Psychopompe

D’Amélie Nothomb, 2023.

Comme chaque fin d’été, la livraison régulière du dernier Nothomb m’enferme dans des souvenirs de jeunesse. La lisant depuis plus de vingt ans maintenant, la relation lecteur/auteur ne peut que se développer, même si elle est plutôt diaphane, considérant l’épaisseur desdites galettes annuelles. Cette courte piqûre de rappel est cependant toujours la bienvenue. Malgré des textes parfois inégaux, il y a toujours chez Nothomb un quelque chose qui fait vibrer mon attrait pour la langue, mon attrait pour les personnages hors du commun, l’auteure belge en étant sans doute le meilleur exemple.

Psychopompe creuse la veine de l’autofiction que Nothomb semble avoir choisie depuis plus d’une dizaine d’année maintenant. Et je parle plus volontier d’autofiction que d’autobiographie puisque, même si l’auteure se livre toujours davantage au gré de ces esquisses successives, il reste compliqué de démêler le vrai du faux. A l’instar de sa première vraie autofiction, Stupeur et tremblements (qui décrit une relation professionnelle au Japon qui ne pourrait en fait par arriver comme elle l’explique), l’épître 2023 se penche au gré des fantaisies de l’auteure sur divers passages de sa vie.
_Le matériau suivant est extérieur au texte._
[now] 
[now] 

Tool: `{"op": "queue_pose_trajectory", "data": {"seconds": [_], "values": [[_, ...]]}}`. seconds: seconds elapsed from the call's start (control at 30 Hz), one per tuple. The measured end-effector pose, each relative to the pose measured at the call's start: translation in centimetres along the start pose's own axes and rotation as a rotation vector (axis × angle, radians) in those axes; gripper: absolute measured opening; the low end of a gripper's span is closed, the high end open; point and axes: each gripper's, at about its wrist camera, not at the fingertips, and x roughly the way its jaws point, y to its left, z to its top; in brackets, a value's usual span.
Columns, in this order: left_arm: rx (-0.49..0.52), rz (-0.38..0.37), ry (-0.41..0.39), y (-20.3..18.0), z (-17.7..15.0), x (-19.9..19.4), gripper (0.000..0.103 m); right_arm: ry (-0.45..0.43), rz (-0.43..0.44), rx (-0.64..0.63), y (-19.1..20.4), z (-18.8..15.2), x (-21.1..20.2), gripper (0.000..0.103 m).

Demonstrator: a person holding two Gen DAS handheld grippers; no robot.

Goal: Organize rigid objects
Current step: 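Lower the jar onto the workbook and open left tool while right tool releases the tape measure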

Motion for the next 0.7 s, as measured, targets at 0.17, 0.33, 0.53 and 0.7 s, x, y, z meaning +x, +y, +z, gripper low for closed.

Là où la chose est nouvelle est que Nothomb ne se concentre pour une fois pas sur un épisode particulier, mais bien sur des éléments épars de son histoire personnelle. On y retrouve les années au Japon, en Chine, au Bangladesh. Mais également, pour la première fois sauf si ma mémoire me joue des tours, sur sa propre pratique de l’écriture, allant jusqu’à s’autoréférencer et, donc, à commenter ses propres productions. Et si elle semble davantage fière de ses plus récentes productions, elle aborde également son plaisir absolu de l’écriture, qui fut sans doute un exutoire bien pratique dans une vie qui était, dès son plus jeune âge, décalée. Difficile également d’estimer si les épisdes les plus sombres qu’elle narre (elle aurait été agressée physiquement dans son enfance) sont réellement arrivés : sans remettre en doute la sincérité de l’auteure dans son propos, le fantasmagorique a également sa place dans son narratif, ce qui rend compliqué une nouvelle fois de tenter de séparer le vrai du faux.
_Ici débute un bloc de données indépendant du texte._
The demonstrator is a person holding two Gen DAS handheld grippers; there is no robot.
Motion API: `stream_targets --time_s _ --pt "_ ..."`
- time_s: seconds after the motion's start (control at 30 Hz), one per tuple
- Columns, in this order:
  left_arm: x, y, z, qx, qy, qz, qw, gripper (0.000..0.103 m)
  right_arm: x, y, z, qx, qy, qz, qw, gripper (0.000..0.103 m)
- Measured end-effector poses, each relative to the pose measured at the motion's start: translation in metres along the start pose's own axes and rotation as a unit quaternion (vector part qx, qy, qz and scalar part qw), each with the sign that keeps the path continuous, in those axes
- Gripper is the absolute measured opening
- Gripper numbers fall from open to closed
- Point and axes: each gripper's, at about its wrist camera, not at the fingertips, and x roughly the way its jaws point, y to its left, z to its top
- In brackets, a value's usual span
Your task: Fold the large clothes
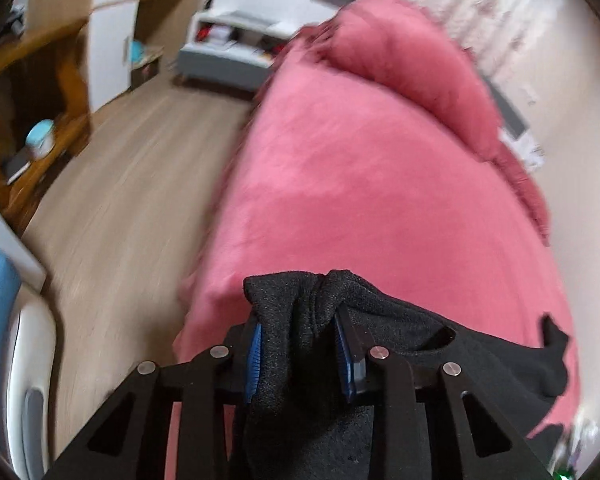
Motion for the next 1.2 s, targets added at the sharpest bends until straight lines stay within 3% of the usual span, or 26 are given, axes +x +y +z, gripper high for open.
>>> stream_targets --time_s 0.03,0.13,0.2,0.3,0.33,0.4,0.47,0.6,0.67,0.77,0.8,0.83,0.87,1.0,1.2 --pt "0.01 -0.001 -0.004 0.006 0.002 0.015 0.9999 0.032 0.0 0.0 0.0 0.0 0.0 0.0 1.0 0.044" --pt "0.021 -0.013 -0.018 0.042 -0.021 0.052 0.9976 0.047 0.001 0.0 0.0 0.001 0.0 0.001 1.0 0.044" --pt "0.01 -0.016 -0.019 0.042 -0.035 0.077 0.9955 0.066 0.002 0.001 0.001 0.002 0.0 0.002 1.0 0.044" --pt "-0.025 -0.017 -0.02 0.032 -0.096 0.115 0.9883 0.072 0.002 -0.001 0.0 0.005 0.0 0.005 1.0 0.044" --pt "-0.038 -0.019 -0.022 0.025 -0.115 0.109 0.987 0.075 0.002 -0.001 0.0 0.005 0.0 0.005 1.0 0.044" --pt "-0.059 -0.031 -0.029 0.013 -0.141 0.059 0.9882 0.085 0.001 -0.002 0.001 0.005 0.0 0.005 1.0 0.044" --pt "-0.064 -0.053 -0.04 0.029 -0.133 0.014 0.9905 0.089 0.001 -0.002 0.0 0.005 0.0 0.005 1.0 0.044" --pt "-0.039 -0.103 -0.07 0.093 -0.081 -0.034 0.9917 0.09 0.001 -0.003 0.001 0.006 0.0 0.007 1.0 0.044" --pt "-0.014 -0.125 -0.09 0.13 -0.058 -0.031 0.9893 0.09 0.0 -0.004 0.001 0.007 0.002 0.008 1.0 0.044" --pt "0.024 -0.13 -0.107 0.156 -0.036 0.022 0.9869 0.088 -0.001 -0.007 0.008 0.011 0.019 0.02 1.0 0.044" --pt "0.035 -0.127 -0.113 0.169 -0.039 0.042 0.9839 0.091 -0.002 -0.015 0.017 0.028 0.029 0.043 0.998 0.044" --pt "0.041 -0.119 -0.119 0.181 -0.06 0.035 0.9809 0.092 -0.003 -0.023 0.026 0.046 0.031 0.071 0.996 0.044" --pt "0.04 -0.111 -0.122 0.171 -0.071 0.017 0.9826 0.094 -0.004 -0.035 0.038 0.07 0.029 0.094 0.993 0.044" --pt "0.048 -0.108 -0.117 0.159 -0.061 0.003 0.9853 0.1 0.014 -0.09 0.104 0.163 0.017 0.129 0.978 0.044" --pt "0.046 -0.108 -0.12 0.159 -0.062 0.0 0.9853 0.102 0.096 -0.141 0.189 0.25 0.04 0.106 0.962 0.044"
Pour finir, cependant, l’exercice est sans doute un peu vain : Nothomb est le personnage principal de ses propres romans. Elle s’attribue dans celui-ci une parentée presque surnaturelle avec la gente aviaire. D’où la thématique du psychopompe. A l’instar des nos amis ailés, l’auteure prétend ici faire oeuvre de psychopompe à travers ses romans récents (et, plus singulièrement, vis-à-vis de son père dont elle fait en effet la légende à travers plusieurs de ses romans, soit de manière très directe soit de manière détournée). Elle s’y trouve même une vocation et semble annoncer que la suite de sa carrière ira en ce sens, avec, comme toujours, la recherche de la forme la plus concise et la plus percutante.

Un roman intéressant, donc, qui nous plonge encore davantage dans la psyché de son auteure, protagoniste et antagoniste. Elle a, certainement, la légerté de l’oiseau quand elle manie la plume. Et si les envolées styllistiques de son début de carrière semble peu à peu s’éloigner, au profit d’une prose qui cherche moins l’éclat que la clarté, il n’en demeure pas moins que nous retrouvons ici une amie. Une amie qui nous confie une nouvelle tranche de sa vie et qui, malgré quelques inévitables coupes de champagne de trop, nous fait le don de quelques instants de merveille et de poésie, malgré l’âpreté de certains propos. Une bonne année, comme un bon milésime. Les amateurs sont déjà conquis.